What is required >> After locating the line with "For each instance of the orange plastic", reproduce that line and every one following it exactly, up to the end of the entries.

Stored items from a collection
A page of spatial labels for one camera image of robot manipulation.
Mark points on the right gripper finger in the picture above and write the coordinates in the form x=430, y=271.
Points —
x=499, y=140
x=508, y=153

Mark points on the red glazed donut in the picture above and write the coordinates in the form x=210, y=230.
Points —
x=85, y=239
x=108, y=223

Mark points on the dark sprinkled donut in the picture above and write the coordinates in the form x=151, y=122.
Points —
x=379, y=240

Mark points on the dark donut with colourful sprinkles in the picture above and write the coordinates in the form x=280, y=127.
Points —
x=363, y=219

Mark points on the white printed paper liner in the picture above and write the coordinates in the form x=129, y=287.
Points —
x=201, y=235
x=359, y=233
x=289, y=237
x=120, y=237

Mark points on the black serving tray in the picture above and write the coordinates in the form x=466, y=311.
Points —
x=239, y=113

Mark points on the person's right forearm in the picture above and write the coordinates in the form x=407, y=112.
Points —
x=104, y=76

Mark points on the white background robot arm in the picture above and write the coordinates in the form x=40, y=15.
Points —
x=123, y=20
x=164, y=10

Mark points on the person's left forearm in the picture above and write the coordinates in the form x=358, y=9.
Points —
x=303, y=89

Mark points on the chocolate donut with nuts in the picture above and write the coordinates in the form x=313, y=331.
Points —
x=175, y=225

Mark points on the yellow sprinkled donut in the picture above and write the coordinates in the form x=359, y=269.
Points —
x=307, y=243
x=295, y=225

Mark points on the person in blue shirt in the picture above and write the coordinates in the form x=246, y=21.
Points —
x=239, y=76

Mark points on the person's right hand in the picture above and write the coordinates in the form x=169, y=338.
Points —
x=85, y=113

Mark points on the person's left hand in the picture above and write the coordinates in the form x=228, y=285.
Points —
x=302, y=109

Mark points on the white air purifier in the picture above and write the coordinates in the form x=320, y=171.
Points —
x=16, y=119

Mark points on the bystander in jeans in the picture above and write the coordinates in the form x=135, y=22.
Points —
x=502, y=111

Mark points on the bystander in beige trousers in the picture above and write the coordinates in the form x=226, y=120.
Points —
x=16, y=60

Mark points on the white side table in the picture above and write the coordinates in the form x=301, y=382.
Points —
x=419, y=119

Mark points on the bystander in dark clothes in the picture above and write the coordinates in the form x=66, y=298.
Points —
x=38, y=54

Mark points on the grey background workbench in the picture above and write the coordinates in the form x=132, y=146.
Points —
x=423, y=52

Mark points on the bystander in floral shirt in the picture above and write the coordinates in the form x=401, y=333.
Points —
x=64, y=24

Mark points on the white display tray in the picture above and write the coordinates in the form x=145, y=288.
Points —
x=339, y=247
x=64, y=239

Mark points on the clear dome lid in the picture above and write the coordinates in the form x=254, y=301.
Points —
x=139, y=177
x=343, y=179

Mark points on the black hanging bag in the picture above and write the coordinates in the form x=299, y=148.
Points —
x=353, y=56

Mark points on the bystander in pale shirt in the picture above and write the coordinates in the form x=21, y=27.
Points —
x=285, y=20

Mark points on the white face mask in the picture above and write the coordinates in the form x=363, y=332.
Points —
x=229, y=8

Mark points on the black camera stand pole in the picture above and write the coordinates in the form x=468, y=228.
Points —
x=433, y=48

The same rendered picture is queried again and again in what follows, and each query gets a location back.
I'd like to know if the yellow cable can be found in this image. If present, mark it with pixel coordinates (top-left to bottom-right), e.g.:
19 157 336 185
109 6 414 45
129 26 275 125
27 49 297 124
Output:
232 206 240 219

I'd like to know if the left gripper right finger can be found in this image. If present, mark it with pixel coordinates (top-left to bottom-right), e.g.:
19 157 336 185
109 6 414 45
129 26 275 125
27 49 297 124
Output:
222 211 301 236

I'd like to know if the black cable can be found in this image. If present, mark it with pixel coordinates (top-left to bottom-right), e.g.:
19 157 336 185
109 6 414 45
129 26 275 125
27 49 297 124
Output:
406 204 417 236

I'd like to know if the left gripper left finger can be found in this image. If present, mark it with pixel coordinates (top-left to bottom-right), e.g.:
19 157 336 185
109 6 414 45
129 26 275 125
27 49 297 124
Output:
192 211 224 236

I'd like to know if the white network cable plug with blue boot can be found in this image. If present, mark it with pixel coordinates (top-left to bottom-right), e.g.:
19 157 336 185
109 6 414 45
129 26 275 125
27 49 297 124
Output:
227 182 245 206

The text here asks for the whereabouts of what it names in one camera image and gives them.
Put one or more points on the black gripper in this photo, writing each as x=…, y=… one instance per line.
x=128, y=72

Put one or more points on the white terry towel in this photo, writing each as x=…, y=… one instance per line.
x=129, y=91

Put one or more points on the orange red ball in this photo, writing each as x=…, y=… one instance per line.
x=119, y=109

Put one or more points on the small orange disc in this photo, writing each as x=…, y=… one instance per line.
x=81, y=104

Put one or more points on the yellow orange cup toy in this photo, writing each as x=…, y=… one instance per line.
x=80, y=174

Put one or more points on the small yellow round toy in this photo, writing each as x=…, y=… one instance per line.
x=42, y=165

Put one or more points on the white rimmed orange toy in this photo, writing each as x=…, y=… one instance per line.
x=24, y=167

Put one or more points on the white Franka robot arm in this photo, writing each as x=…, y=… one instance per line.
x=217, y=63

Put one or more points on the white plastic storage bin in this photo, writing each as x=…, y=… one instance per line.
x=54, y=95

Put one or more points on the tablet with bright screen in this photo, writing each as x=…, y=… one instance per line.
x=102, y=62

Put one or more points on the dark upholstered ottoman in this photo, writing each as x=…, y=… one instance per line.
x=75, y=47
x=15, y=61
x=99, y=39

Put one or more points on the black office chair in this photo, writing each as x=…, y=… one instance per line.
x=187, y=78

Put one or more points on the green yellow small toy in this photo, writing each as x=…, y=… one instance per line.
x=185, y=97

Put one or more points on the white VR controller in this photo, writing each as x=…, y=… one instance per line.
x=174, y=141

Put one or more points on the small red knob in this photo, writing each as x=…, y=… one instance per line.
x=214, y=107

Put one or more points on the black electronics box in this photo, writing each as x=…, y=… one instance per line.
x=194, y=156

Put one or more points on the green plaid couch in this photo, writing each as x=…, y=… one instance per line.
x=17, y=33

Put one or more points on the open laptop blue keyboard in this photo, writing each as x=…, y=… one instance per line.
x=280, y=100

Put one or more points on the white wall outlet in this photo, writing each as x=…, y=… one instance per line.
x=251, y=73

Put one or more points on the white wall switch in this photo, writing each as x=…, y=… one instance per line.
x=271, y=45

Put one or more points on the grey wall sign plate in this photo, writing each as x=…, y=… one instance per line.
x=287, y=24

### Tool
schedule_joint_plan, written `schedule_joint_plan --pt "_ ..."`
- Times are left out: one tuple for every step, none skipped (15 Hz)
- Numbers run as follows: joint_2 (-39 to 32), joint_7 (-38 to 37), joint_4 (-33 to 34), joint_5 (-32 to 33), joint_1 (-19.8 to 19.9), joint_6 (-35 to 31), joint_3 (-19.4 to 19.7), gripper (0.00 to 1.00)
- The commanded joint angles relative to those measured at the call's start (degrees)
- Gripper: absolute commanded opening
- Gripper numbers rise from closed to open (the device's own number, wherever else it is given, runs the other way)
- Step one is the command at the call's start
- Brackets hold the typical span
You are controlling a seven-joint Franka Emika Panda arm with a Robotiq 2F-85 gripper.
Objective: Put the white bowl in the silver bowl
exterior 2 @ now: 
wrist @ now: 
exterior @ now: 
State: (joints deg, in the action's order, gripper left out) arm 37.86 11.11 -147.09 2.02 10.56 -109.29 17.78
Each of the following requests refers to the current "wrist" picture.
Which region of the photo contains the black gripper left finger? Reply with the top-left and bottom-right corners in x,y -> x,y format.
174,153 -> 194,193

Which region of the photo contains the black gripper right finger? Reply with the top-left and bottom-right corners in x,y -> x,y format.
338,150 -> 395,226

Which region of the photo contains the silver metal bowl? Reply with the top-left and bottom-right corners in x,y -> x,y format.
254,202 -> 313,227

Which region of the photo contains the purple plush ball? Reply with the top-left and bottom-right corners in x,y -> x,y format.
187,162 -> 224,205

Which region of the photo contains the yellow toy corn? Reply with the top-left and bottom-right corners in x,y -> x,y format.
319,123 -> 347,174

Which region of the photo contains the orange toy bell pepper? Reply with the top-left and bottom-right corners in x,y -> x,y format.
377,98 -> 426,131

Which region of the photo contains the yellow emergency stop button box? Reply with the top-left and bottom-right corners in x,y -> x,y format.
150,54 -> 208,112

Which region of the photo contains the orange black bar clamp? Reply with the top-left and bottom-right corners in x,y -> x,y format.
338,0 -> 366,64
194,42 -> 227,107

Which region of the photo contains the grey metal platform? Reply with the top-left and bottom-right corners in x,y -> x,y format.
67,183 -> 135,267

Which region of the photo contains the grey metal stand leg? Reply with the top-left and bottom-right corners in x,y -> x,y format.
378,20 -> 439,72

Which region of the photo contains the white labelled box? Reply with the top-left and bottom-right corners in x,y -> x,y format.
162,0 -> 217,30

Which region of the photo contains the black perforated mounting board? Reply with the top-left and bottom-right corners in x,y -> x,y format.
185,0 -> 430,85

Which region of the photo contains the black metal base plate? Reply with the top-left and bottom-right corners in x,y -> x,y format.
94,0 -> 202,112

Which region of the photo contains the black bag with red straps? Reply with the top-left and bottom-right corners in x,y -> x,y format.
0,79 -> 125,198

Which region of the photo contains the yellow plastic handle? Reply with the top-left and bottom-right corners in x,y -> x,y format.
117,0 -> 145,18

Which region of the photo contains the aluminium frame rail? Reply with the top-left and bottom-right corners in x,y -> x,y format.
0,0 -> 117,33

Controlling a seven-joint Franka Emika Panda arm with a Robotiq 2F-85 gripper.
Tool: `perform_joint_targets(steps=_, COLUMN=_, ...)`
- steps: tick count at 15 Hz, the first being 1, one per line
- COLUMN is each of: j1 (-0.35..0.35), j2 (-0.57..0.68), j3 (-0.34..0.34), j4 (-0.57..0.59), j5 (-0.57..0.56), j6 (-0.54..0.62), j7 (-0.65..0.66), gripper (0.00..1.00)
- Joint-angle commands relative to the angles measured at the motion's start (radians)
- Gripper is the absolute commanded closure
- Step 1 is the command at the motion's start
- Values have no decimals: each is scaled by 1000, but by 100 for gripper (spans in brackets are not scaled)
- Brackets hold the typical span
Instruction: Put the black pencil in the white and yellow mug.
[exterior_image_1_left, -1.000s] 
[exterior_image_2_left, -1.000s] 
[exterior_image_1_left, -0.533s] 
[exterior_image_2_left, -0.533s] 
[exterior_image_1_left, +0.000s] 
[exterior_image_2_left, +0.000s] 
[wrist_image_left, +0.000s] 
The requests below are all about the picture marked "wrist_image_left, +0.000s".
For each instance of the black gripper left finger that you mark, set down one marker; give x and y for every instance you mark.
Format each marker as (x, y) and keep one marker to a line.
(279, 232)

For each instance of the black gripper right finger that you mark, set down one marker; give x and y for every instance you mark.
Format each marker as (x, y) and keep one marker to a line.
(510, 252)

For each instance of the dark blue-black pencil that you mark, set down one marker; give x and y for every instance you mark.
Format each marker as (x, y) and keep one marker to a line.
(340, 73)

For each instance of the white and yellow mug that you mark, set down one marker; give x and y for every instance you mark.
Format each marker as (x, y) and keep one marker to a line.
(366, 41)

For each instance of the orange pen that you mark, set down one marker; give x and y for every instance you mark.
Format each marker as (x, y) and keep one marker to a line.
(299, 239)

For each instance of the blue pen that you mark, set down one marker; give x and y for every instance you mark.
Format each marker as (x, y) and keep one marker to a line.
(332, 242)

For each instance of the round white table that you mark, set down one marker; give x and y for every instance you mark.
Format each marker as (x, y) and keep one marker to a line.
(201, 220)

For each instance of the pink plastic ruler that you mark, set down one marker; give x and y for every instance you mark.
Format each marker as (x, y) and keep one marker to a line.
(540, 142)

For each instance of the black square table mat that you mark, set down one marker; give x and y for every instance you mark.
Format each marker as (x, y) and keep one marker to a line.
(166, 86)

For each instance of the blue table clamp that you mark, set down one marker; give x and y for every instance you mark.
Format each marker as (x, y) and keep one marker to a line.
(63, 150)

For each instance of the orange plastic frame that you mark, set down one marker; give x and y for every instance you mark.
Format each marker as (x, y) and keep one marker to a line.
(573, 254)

Answer to the exercise >>
For each instance of the orange plastic frame that you mark, set down one marker; give x and y for every instance you mark.
Format each marker as (x, y) and keep one marker to a line.
(573, 254)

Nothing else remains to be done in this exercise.